[v1] Paravirt CPUs and push task for less vCPU preemption

[PATCH 01/17] sched/docs: Document cpu_paravirt_mask and Paravirt CPU concept

Posted by Shrikanth Hegde 2 months, 3 weeks ago

Add documentation for new cpumask called cpu_paravirt_mask. This could
help users in understanding what this mask and the concept behind it.

Signed-off-by: Shrikanth Hegde <sshegde@linux.ibm.com>
---
 Documentation/scheduler/sched-arch.rst | 37 ++++++++++++++++++++++++++
 1 file changed, 37 insertions(+)

diff --git a/Documentation/scheduler/sched-arch.rst b/Documentation/scheduler/sched-arch.rst
index ed07efea7d02..6972c295013d 100644
--- a/Documentation/scheduler/sched-arch.rst
+++ b/Documentation/scheduler/sched-arch.rst
@@ -62,6 +62,43 @@ Your cpu_idle routines need to obey the following rules:
 arch/x86/kernel/process.c has examples of both polling and
 sleeping idle functions.
 
+Paravirt CPUs
+=============
+
+Under virtualised environments it is possible to overcommit CPU resources.
+i.e sum of virtual CPU(vCPU) of all VM's is greater than number of physical
+CPUs(pCPU).
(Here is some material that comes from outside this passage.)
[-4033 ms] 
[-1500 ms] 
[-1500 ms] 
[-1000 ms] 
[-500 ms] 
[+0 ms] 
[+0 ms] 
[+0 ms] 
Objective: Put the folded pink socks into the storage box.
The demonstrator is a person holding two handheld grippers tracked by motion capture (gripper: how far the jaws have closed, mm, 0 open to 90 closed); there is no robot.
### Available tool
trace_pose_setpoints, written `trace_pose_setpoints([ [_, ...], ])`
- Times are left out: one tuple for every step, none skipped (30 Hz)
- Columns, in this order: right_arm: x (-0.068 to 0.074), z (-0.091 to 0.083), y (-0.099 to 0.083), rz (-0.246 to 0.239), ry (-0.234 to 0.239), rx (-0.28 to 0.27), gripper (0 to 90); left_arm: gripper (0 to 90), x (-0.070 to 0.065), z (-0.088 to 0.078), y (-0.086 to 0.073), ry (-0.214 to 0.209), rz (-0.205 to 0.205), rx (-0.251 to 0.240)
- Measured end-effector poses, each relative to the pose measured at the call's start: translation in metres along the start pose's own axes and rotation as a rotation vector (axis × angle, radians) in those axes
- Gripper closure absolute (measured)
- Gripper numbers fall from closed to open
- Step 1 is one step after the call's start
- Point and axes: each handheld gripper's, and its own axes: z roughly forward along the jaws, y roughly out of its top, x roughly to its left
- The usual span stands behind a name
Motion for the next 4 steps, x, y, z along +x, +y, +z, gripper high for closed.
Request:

Under such conditions when all or many VM's have high utilization,
+hypervisor won't be able to satisfy the CPU requirement and has to context
+switch within or across VM. i.e hypervisor need to preempt one vCPU to run
+another. This is called vCPU preemption. This is more expensive compared to
+task context switch within a vCPU.
+
+In such cases it is better that VM's co-ordinate among themselves and ask for
+less CPU by not using some of the vCPUs. Such vCPUs where workload can be
+avoided at the moment for less vCPU preemption are called as "Paravirt CPUs".
+Note that when the pCPU contention goes away, these vCPUs can be used again
+by the workload.
+
+Arch need to set/unset the specific vCPU in cpu_paravirt_mask. When set, avoid
+that vCPU and when unset, use it as usual.
+
+Scheduler will try to avoid paravirt vCPUs as much as it can.
+This is achieved by
+1. Not selecting paravirt CPU at wakeup.
+2. Push the task away from paravirt CPU at tick.
+3. Not selecting paravirt CPU at load balance.
+
+This works only for SCHED_RT and SCHED_NORMAL. SCHED_EXT and userspace can make
+choices accordingly using cpu_paravirt_mask.
+
+/sys/devices/system/cpu/paravirt prints the current cpu_paravirt_mask in
+cpulist format.
+
+Notes:
+1. A task pinned only on paravirt CPUs will continue to run there.
+2. This feature is available under CONFIG_PARAVIRT
+3. Refer to PowerPC for architecure implementation side.
+4. Doesn't push out any task running on isolated CPUs.
 
 Possible arch/ problems
 =======================
-- 
2.47.3

Re: [PATCH 01/17] sched/docs: Document cpu_paravirt_mask and Paravirt CPU concept

Posted by Hillf Danton 2 months, 2 weeks ago

On Wed, 19 Nov 2025 18:14:33 +0530 Shrikanth Hegde wrote:
> Add documentation for new cpumask called cpu_paravirt_mask. This could
> help users in understanding what this mask and the concept behind it.
> 
> Signed-off-by: Shrikanth Hegde <sshegde@linux.ibm.com>
> ---
>  Documentation/scheduler/sched-arch.rst | 37 ++++++++++++++++++++++++++
>  1 file changed, 37 insertions(+)
> 
> diff --git a/Documentation/scheduler/sched-arch.rst b/Documentation/scheduler/sched-arch.rst
> index ed07efea7d02..6972c295013d 100644
> --- a/Documentation/scheduler/sched-arch.rst
> +++ b/Documentation/scheduler/sched-arch.rst
> @@ -62,6 +62,43 @@ Your cpu_idle routines need to obey the following rules:
>  arch/x86/kernel/process.c has examples of both polling and
>  sleeping idle functions.
>  
> +Paravirt CPUs
> +=============
> +
> +Under virtualised environments it is possible to overcommit CPU resources.
> +i.e sum of virtual CPU(vCPU) of all VM's is greater than number of physical
> +CPUs(pCPU). Under such conditions when all or many VM's have high utilization,
> +hypervisor won't be able to satisfy the CPU requirement and has to context
> +switch within or across VM. i.e hypervisor need to preempt one vCPU to run
> +another. This is called vCPU preemption. This is more expensive compared to
> +task context switch within a vCPU.
> +
What is missing is
1) vCPU preemption is X% more expensive compared to task context switch within a vCPU.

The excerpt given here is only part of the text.